17 enero 2013

Drácula y Javier Solana

Me he comprado un disfraz de Drácula, dice Luis Ramallo la mar de sonriente. Ramallo me contaba hace unos días que, en estos carnavales, iba a disfrazarse de faraón, mire usted por donde ha cambiado de opinión. «Me queda muy bien el disfraz de Drácula, lo único molesto son los dientes de «pega» pero que le voy a hacer». Así que Ramallo se nos viste de Drácula, y algunos ministros parecen querer disfrazarse de Caperucita Roja. Lo digo por esas declaraciones del ministro Zapatero diciendo que el gobierno nada tiene que ver con la querella presentada por el fiscal general del Estado.

Debe de ser una coincidencia que el presidente González dijera el día del debate sobre el «affaire Juan Guerra», que el gobierno no iba a permitir que nadie les acusara de prevaricación y que por tanto los tribunales algo tendrían que decir. Dejar el «muerto» a Leopoldo Torres para que se las apañe solo es, cuando menos, poco solidario. El gobierno se frotaba las manos por la querella del fiscal general y ahora los ministros ponen cara de inocentes, como si sobre el asunto apenas hubieran oído hablar. El colmo. Por cierto, que la oposición no está dispuesta a callar si al final, como parece, el presidente González convoca una rueda de prensa.
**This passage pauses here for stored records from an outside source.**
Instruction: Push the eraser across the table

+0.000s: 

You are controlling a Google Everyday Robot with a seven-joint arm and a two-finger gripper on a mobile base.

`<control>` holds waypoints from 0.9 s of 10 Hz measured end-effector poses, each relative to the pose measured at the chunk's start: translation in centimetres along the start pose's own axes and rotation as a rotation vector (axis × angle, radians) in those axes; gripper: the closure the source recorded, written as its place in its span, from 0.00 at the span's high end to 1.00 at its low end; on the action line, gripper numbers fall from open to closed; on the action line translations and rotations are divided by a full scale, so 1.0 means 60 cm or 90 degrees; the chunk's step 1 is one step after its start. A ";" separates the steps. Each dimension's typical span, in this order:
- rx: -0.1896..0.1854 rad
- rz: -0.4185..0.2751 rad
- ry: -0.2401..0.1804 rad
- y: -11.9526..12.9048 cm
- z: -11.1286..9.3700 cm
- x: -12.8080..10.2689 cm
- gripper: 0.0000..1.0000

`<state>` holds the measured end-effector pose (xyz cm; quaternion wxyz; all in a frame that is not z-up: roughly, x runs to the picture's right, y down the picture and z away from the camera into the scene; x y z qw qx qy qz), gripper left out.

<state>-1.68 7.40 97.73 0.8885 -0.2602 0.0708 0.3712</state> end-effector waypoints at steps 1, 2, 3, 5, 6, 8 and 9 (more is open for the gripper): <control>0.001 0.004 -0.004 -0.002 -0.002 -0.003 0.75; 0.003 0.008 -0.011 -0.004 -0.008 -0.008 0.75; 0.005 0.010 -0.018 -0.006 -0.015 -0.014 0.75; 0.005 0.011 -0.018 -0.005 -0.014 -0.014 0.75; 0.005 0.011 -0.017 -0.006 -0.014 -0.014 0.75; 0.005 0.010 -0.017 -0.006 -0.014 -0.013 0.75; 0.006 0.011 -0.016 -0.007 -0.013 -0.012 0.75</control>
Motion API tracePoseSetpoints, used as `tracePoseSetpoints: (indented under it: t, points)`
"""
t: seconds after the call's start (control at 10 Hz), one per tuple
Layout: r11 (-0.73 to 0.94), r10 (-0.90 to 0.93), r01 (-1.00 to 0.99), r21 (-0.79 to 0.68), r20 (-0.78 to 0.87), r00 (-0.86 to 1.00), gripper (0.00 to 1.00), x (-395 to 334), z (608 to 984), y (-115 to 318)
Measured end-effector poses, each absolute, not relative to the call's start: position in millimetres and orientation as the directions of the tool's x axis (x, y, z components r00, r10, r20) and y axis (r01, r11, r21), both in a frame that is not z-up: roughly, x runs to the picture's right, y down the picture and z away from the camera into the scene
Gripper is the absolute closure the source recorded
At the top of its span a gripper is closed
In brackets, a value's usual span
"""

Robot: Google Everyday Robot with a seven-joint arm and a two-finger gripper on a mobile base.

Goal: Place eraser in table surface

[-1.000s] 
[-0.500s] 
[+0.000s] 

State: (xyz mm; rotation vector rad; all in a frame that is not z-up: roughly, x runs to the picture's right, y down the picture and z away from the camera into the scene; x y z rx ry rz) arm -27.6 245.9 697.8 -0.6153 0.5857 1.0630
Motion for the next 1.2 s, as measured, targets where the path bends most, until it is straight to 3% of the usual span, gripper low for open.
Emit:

El argumento es el de siempre: el presidente no da la cara en el hemiciclo y cuenta en «los pasillos» lo que niega a sus señorías en la Cámara.

Y es que ahí está le petición de Izquierda Unida para que Felipe González comparezca y hable sobre Juan Guerra, despeje si se va o no se va en caso de que lo haga el vicepresidente, etc. Amén de las criticas de la oposición, pues qué quieren, no está de más, todo lo contrario, que el presidente comparezca ante los medios de comunicación. Hay mucho que preguntar a presidente González. Bueno; y parece que Luis Solana ya puede exhalar un suspiro de alivio. Vamos, que se queda por una temporada al frente de RTVE. Lo cierto es que, independientemente de si Solana, Luis, lo «hace» bien o mal como director de la tele, el Gobierno no le ha tratado precisamente con delicadeza. Han jugado al pin-pan-pum con Luis Solana.

Un día le confirmaban en el cargo, al día siguiente le buscaban sustituto, etc. Vamos, que le han hecho sudar tinta, amén de protagonizar todo un papelón. Los dirigentes del PSOE, de cuando en cuando, se tratan entre ellos con auténticos malos modos, por decirlo suavemente. Pero a lo mejor si Solana, Luis, rechista, no vuelve a salir en ninguna foto. Solo le queda esperar que esta vez vaya en serio, vamos que le confirme de verdad. Por si acaso debería de guardar las «invitaciones» hasta el último momento.